Edward “Ed” Payson Ferry, III, was born to Illis Harper and Edward Payson Ferry, II. The Ferrys’ ancestors had arrived in Seattle, Washington, on 21 December 1887.

Ed graduated from Lakeside School in 1959. In 1961, as a sophomore at Stanford University (class of 1963) and with only one year of rowing under his belt at Stanford, Ed, 19, was asked by 31-year-old Conn Findlay to join him and cox Kent Mitchell in the coxed pair. At the 1956 Olympic Games, Findlay, Dan Ayrault and Kurt Seiffert as cox won a gold medal in the coxed pair. At the 1960 Olympic Games, Conn took a bronze medal together with Dick Draeger and Kent Mitchell (cox).
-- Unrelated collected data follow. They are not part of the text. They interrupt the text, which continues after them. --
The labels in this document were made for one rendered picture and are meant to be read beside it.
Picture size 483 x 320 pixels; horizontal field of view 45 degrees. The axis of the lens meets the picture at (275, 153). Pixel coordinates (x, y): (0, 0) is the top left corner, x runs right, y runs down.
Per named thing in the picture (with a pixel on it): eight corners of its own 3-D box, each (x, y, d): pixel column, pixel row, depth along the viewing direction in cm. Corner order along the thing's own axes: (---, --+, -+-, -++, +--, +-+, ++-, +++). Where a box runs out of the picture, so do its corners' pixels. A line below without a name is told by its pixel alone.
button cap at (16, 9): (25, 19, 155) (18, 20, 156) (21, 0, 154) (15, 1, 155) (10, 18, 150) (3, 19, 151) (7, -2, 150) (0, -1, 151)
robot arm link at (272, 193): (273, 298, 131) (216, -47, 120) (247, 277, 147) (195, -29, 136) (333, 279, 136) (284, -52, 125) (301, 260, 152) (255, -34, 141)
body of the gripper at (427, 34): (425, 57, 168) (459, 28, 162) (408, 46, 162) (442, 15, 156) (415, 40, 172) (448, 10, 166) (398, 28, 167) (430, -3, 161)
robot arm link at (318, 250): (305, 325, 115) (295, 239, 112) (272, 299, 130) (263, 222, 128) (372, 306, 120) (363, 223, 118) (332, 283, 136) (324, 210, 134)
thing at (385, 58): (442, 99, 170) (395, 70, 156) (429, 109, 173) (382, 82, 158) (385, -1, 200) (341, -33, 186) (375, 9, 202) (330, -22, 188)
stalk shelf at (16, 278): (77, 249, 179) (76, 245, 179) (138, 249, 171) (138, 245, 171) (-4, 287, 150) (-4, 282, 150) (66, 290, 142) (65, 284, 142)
Conn, Ed and Kent won the national title in the pair in 1961, 1962 and 1964. At the World Championships in 1962, the trio finished fifth. At the 1963 Pan American Games, Conn and Ed, with Charles Blitzer as a substitute for Kent Mitchell, took gold. With Kent back in the boat in 1964, the coxed pair won the gold medal at the Tokyo Olympics.

The 1964 Olympic champions in the coxed pair – Ed Ferry, Kent Mitchell and Conn Findlay on the cover of Rowing News, December 1964. Courtesy of Bill Miller.

At a talk Kent Mitchell gave at a Rowing History Forum in March 2010 in Mystic, he mused how he and Ed managed to stay in Conn’s crew. Conn was very particular whom he picked as a rowing partner and whom he allowed to steer the boat. How come they were not discharged from the Conn crew as others had been before them? Mitchell said in his talk that “after almost 50 years pondering this question, I concluded it was because Ed was simply that good, and I was simply that lucky.” The talk is available on YouTube, “Surviving Five Years as Conn Findlay’s Coxswain”,

After graduating from Stanford, Ed served two years in the U.S. Navy. He then earned an MBA from the University of Pennsylvania’s Wharton School of Business.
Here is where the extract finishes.